2. Slack: For internal communications. Everyone at Uberflip totally loves it!

3. Google docs: For any document sharing/collaboration. It keeps everything super simple and it helps our team stay organized.

For personal use

1. Do.com: Helps organize meeting notes and agendas. It connects with your Google calendar, so everything is nicely organized in one place.

Best Time Saving Skill

On any given day of the week or month, there is always a ton to do. What I like to do is take 10 minutes at the beginning of the week, or even on a Friday, and create a list of things that need to get done.

Then, every morning when I come in, I take a small post-it and write down the priorities that I think can be finished that day. It helps keep me super focused on just that one post-it note. If it doesn’t fit on a post-it note, it’s too much stuff!

I also batch things a lot. I try to batch all of my meetings in the afternoon and keep my mornings clear for other tasks. It doesn’t always work in a team of over 60 people where you have to make concessions for other people’s schedules, but it is the ideal.

What does your team look like and how has it evolved?

The marketing team consists of 9 people and that’s actually pretty good for Uberflip’s current size. When we look at the company growth in general, there is a lot happening in the sales side of the house, which is always a good indicator.

When I first started, the marketing team was all of 2 people. We were also doing a very different type of marketing because, at the time, Uberflip was really focused on the SMB market at a low price point. It was pretty much a self-serve funnel; people would sign up on the website for a free trial and then convert at some point. For a while, that was what we were trying to optimize, but as the product started to evolve and the market started to take shape, we saw an opportunity in the upper- to mid-market and enterprise space. Now, we are more focused on building a marketing and sales engine.

What is the greatest piece of marketing advice you have ever received?

“Always bring people along for the ride.”Whether it is marketing or any other discipline, if you are building and working with a team, it is extremely important to be in constant communication so your visions and goals align. Constantly communicate and realign—even if it feels repetitive.

How do you define value of a product and how do you deliver or communicate that value?

You have to first fundamentally understand your customer and understand what value looks like for them. It is not about what you perceive to be the value, but rather what value your customer is deriving from the product. The only way you are going to find that out is by talking to people.

Once you understand that, and you have internalized it yourself, then you can think about translating their value into something that speaks to other people who are like them.The thing to remember is, that as the product evolves, your messaging should evolve with it. Understand how people associate value with each stage of their journey.

How do you suggest that others find their way through the field of marketing?

1. Stay on top of what you're interested in.

2. Start to execute. The more you do, the more you learn. 

What are some of the things you look for when you hire someone for your team?
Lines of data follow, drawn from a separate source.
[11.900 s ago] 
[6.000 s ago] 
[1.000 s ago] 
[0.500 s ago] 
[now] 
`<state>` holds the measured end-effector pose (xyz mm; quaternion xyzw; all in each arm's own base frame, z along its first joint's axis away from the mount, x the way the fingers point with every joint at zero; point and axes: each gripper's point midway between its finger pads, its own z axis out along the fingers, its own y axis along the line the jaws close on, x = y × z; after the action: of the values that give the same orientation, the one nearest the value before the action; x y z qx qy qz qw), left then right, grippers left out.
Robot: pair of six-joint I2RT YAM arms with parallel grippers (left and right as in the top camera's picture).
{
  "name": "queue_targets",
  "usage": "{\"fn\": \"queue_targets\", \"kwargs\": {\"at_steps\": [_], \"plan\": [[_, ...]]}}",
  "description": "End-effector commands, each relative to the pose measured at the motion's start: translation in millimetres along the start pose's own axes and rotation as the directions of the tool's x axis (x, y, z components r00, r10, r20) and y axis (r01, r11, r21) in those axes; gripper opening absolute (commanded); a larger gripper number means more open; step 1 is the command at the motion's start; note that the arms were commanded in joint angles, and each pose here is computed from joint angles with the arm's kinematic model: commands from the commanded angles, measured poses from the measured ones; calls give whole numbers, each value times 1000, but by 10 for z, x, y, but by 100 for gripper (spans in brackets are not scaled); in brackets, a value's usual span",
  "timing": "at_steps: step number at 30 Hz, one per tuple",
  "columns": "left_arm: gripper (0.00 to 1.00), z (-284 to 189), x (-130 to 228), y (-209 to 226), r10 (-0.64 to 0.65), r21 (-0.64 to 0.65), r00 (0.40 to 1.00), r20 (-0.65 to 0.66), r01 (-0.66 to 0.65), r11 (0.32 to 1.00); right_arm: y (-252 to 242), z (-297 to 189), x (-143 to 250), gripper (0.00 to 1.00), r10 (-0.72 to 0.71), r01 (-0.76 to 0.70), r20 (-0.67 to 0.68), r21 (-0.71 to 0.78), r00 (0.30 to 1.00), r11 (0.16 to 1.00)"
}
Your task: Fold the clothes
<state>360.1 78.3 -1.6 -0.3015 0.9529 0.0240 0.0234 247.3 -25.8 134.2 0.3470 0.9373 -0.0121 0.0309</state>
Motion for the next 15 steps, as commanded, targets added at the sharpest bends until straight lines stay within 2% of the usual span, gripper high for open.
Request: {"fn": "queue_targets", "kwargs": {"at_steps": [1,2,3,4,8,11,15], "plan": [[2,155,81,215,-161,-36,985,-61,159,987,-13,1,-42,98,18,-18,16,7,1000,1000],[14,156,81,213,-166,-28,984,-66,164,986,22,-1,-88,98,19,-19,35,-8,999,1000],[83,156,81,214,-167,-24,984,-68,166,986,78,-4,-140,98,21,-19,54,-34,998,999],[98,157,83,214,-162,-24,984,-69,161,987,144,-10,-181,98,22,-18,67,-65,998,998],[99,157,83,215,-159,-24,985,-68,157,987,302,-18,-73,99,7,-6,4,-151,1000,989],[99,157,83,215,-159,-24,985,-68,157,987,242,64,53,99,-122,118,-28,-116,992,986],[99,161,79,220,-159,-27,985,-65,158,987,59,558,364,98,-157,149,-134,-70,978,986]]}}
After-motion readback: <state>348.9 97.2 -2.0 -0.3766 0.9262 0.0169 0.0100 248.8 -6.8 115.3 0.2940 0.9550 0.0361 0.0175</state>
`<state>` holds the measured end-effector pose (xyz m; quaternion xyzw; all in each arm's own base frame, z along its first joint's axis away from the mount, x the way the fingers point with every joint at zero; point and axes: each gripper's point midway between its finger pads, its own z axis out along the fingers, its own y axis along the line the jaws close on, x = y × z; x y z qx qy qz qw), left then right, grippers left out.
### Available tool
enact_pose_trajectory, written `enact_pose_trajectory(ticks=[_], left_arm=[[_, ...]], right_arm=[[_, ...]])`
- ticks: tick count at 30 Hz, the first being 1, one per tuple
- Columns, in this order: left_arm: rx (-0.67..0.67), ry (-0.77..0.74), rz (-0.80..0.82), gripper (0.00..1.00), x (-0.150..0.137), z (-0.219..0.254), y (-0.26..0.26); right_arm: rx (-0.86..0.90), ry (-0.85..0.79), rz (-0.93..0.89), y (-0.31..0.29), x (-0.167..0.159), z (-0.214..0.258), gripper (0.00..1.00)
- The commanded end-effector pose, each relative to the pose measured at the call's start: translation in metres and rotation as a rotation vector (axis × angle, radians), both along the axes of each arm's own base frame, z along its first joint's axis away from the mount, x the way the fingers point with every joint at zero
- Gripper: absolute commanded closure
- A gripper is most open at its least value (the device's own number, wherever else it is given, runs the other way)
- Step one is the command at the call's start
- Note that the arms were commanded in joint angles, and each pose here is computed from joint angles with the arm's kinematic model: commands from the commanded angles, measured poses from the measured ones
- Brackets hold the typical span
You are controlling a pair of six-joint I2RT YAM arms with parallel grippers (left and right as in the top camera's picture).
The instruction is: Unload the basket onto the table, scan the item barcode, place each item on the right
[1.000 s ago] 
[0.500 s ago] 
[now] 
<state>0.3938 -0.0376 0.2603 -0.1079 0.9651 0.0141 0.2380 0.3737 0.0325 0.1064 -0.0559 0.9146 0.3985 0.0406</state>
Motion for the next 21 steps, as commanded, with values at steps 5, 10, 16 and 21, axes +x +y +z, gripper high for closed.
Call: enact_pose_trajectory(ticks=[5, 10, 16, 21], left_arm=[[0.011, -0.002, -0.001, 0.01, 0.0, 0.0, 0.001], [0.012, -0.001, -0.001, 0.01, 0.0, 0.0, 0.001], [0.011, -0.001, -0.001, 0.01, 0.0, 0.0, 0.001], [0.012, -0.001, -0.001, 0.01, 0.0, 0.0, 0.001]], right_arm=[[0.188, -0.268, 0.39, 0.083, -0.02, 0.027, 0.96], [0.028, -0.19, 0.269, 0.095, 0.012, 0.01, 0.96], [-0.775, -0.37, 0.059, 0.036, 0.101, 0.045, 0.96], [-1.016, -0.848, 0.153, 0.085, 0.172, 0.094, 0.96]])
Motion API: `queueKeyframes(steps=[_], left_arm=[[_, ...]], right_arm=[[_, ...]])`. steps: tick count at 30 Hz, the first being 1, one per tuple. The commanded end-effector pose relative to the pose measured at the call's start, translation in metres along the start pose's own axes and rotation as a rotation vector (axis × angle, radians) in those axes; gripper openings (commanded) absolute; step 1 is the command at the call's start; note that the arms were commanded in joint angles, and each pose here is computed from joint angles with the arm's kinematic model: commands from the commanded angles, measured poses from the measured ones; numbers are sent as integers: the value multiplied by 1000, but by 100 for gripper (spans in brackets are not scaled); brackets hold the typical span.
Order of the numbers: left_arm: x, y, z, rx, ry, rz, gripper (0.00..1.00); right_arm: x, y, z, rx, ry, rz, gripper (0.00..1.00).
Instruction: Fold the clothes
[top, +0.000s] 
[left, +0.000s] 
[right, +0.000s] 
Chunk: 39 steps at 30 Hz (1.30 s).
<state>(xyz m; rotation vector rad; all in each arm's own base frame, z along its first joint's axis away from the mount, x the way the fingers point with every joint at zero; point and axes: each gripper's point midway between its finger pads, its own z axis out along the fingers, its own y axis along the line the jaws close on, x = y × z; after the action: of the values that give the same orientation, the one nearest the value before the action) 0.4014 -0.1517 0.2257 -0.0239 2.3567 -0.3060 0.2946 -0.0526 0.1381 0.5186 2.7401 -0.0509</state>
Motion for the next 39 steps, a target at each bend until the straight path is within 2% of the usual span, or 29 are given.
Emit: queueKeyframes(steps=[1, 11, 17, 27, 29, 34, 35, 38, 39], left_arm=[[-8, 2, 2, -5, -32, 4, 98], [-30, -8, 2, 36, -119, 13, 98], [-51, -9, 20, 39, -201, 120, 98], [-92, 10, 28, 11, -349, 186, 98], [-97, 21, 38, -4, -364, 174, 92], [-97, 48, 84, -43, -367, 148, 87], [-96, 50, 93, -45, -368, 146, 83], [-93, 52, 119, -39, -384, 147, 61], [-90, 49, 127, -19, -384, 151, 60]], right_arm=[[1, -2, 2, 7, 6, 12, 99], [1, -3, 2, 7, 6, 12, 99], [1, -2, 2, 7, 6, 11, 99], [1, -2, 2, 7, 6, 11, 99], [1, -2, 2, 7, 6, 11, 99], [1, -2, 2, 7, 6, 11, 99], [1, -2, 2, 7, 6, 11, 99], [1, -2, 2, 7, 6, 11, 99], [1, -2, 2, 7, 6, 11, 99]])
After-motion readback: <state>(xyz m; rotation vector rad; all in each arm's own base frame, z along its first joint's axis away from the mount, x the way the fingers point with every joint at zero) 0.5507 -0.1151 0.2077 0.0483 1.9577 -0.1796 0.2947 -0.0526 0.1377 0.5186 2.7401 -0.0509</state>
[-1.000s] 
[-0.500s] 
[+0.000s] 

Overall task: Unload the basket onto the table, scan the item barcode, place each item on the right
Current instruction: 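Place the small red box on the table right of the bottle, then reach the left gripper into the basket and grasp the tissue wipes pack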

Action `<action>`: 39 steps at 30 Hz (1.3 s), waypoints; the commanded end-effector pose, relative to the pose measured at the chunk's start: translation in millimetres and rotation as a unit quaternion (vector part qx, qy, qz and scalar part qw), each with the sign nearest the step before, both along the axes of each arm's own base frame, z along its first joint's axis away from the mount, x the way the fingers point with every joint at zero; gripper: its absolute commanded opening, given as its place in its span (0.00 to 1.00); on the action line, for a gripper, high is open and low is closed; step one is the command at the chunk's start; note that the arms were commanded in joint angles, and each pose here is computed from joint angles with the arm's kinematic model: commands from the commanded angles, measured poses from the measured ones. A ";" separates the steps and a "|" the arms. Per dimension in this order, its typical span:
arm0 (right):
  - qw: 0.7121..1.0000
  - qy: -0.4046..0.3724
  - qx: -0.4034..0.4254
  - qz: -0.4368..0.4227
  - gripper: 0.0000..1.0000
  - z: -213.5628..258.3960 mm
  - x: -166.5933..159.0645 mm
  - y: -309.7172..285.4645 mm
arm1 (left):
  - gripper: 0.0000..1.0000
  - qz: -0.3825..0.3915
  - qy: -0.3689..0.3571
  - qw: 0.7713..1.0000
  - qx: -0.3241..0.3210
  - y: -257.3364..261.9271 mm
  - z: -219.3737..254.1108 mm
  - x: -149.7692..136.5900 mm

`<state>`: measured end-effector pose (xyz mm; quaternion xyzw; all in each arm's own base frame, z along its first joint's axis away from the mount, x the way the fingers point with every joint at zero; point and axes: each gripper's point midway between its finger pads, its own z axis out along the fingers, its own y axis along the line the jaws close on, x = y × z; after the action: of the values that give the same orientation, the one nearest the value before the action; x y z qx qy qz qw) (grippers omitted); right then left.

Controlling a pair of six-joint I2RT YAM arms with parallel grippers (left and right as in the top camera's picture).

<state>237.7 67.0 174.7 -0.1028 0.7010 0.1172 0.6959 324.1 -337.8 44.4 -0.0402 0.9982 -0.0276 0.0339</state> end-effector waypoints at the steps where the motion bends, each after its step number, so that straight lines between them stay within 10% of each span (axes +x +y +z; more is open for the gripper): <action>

Obviously it varies a little bit from role to role, but some of the key things that I like to see is somebody who asks questions, is curious, and is obviously a learner who not only wants to learn new things, but is good at learning and views it as a constant evolutionary process.

I look for a combination of whether you have the skill set as well as the right sort of mindset to fit into our team. It is really about getting to know the person, making sure they have the right mentality and attitude. We like people who are enthusiastic about what they do as well as about Uberflip.